‘Showing Up’
Five NH Art Association photographers merge ideas in joint exhibit
PORTSMOUTH – Five New Hampshire Art Association photographers have been sharing their ideas and works for 10 years, and will exhibit together, during the month of October at the NHAA’s Robert Lincoln Levy Gallery.
The five artists – Norman Desfosses, Sarah Flause, Jay Goldsmith, Richard Moore and Carol Van Loon – have separately titled each of their bodies of work for the show as it is not a cohesive theme. It is rather five shows within one exhibit.
“For 10 years now, we few, we happy few, have met once a month to speak photography,” aid Goldsmith. “We discuss our work, our progress, our problems, and we critique – nicely – the pieces we’re all currently working on, inspiring and learning from one another.”
Goldsmith said that while the five are relatively the same age, their work is rather wide-ranging.
“We meet at 5 p.m., have a drink, and spend two hours discussing the state of the world and our latest additions to it,” he said. “We have no dues and no by-laws and no preconceived expectations. We have but one rule – if we can’t all show up, we don’t meet. We reschedule, although that hardly ever happens.”
Let’s meet the artists.
Norman Desfosses
Desfosses’s show is titled, “The spirit of nature.”
“My curiosity with plants goes back to my youth—walking in the city,” he said. I clearly remember regarding the effort put out by nature to grow through concrete walls and sidewalks. I’m still attracted to this never-ending dance—the transition from seed to earth and back again. For this show, I’ve chosen random moments from what I’ve observed.”
For almost 60 years, Desfosses has used photography to reveal how essential light is to form. From a mother’s Brownie to an iPhone; the magic of the darkroom process to pigment ink on handmade paper; teachers, students, a muse, and family—all have helped him make the images he shows.
Sarah Flause
Sarah Flause is a fine art photographer from the seacoast area of New Hampshire.
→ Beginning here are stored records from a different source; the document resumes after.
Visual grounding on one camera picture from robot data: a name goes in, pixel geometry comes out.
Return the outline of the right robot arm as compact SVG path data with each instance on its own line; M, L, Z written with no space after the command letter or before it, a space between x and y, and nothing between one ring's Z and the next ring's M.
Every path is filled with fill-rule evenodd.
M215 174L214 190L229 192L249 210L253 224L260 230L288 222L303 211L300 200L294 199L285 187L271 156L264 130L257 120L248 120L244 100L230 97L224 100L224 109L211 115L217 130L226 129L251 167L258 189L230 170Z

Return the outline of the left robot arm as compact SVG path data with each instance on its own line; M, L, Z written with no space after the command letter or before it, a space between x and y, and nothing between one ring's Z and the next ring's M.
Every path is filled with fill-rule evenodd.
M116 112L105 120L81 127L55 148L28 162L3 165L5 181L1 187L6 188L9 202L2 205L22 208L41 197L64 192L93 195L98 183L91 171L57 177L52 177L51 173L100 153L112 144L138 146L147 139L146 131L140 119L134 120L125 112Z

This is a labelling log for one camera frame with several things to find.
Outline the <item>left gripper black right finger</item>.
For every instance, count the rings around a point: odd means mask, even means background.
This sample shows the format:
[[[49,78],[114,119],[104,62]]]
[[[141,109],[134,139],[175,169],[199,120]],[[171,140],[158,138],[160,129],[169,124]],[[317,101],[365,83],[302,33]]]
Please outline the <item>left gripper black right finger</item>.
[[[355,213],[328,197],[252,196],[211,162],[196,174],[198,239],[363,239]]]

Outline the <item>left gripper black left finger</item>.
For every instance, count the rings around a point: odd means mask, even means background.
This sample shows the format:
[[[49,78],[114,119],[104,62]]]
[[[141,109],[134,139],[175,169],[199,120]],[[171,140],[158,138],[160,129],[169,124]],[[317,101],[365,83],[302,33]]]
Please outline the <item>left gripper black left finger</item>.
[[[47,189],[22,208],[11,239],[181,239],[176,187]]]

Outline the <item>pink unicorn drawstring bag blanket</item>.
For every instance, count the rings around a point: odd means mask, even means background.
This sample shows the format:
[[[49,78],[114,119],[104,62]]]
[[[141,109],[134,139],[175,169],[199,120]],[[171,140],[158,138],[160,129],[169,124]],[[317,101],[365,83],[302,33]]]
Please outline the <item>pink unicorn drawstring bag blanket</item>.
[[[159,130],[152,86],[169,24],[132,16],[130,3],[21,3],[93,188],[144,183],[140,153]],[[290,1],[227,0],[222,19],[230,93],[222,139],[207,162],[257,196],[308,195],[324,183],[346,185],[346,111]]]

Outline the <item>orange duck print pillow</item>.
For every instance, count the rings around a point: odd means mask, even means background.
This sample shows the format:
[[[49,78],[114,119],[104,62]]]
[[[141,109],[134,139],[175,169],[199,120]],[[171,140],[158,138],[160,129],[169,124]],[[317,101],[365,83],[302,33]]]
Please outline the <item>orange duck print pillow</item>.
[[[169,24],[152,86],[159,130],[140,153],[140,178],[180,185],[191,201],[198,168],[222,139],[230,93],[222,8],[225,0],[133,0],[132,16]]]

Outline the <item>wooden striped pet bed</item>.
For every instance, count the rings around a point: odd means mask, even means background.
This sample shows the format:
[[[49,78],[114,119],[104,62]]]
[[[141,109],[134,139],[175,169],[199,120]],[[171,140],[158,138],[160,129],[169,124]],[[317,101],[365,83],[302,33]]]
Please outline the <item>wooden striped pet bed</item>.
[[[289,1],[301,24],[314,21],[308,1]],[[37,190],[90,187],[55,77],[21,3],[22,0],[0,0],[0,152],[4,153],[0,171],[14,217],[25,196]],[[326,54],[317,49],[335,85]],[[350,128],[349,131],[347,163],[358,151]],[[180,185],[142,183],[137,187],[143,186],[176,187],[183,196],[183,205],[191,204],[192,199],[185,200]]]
She focuses primarily on historic architecture and artifacts, landscapes and still life.
Flause titled her body of work, “Sagas from a Rugged, Lonely Place.”
“North of England, north of Scotland, north of Orkney, between the Atlantic Ocean and the North Sea lie the Shetland Islands,” she said. “In the ninth century. the Vikings invaded from Scandinavia entirely replacing the existing population.”
Flause said her family is from these islands, and she traveled to this “rugged, lonely place to spend time among its ruins.”
“This series of images visualizes some of the ancient Viking sagas, which tell the mythological stories of my own ancestors’ polytheistic beliefs,” she said.
Jay Goldsmith
Goldsmith titled his work for the exhibit, “Beach Stones.”
“For the better part of a year, I drove several times a week to Harbor Beach in York, Maine,” he said. “I became fascinated with the beautiful patterns and colors in the rock formations to be found there.”
These photographs, from those sessions, are printed in platinum/palladium, a process whereby those two metals are embedded within the fibers of the paper. Though these are grayscale prints, the striking colors within the rocks come into play by manipulating the colors slightly when making the black and white negative.
Richard Moore
Moore’s body of work is titled, “Urban Wildscapes” – urban landscapes without people.
“I am imagining what would remain if we were all gone, what transformation of human and non-human structures would begin,” he said. “This is a project encountered over the last two years, as we moved from the country to a city in the time of COVID.”
Printing on birchbark transforms the photographic image. The waterproof bark resists the ink. Detail bleeds away, and the image is etched with the texture of the bark. Time is transformed; the print is already old, flaking away in the endless cycle of becoming.
Carol Van Loon
Van Loon’s show is titled, “The Crinoline,” depicting her in various environments dressed in a crinoline skirt.
“What is a 60-plus woman doing prancing about in a crinoline skirt?,” asks Van Loon. “It was fun – sometimes I felt sexy, other times it was just ha-ha take that. Swathed in crinoline I could be that self I imagined myself to be not who faced me in the bathroom mirror every morning.”
At some point during COVID, Van Loon was told that she would be on a spiritual path for the rest of my life, no constraints.
“After seeing a photograph by a self portrait photographer I follow wrapped in lace, it struck me. I went searching for a crinoline skirt,” she said. “So much for constraints.”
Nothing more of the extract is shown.